Description of the task — Only an exact, complete copy of the listing will serve as the answer.

========

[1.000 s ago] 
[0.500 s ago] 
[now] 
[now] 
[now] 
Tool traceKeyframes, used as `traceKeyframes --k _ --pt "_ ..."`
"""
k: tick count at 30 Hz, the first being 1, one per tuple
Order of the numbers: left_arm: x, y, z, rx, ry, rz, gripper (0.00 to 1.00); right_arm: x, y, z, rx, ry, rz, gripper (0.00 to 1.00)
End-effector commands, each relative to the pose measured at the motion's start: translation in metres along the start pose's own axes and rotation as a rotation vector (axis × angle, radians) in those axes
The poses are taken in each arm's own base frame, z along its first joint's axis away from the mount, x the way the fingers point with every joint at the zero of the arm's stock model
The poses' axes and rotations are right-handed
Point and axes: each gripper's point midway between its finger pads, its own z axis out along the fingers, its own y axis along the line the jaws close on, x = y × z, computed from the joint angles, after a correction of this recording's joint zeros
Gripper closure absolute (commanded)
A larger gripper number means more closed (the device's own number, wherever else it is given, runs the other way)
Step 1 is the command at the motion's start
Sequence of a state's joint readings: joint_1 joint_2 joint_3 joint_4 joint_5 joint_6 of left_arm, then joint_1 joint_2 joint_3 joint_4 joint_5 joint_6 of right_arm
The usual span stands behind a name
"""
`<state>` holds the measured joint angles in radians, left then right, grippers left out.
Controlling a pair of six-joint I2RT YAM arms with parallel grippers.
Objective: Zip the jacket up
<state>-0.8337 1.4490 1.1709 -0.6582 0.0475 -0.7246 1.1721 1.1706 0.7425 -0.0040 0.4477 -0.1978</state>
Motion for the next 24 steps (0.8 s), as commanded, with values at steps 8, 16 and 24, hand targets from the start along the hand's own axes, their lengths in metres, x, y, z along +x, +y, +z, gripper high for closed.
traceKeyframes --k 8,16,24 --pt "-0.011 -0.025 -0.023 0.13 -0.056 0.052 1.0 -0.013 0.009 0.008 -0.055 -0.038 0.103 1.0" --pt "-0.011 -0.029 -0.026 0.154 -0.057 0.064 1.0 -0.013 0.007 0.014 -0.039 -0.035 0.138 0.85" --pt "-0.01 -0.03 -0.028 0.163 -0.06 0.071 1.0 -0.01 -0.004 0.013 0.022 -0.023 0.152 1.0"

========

Answer to the exercise —
[1.000 s ago] 
[0.500 s ago] 
[now] 
[now] 
[now] 
Tool traceKeyframes, used as `traceKeyframes --k _ --pt "_ ..."`
"""
k: tick count at 30 Hz, the first being 1, one per tuple
Order of the numbers: left_arm: x, y, z, rx, ry, rz, gripper (0.00 to 1.00); right_arm: x, y, z, rx, ry, rz, gripper (0.00 to 1.00)
End-effector commands, each relative to the pose measured at the motion's start: translation in metres along the start pose's own axes and rotation as a rotation vector (axis × angle, radians) in those axes
The poses are taken in each arm's own base frame, z along its first joint's axis away from the mount, x the way the fingers point with every joint at the zero of the arm's stock model
The poses' axes and rotations are right-handed
Point and axes: each gripper's point midway between its finger pads, its own z axis out along the fingers, its own y axis along the line the jaws close on, x = y × z, computed from the joint angles, after a correction of this recording's joint zeros
Gripper closure absolute (commanded)
A larger gripper number means more closed (the device's own number, wherever else it is given, runs the other way)
Step 1 is the command at the motion's start
Sequence of a state's joint readings: joint_1 joint_2 joint_3 joint_4 joint_5 joint_6 of left_arm, then joint_1 joint_2 joint_3 joint_4 joint_5 joint_6 of right_arm
The usual span stands behind a name
"""
`<state>` holds the measured joint angles in radians, left then right, grippers left out.
Controlling a pair of six-joint I2RT YAM arms with parallel grippers.
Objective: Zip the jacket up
<state>-0.8337 1.4490 1.1709 -0.6582 0.0475 -0.7246 1.1721 1.1706 0.7425 -0.0040 0.4477 -0.1978</state>
Motion for the next 24 steps (0.8 s), as commanded, with values at steps 8, 16 and 24, hand targets from the start along the hand's own axes, their lengths in metres, x, y, z along +x, +y, +z, gripper high for closed.
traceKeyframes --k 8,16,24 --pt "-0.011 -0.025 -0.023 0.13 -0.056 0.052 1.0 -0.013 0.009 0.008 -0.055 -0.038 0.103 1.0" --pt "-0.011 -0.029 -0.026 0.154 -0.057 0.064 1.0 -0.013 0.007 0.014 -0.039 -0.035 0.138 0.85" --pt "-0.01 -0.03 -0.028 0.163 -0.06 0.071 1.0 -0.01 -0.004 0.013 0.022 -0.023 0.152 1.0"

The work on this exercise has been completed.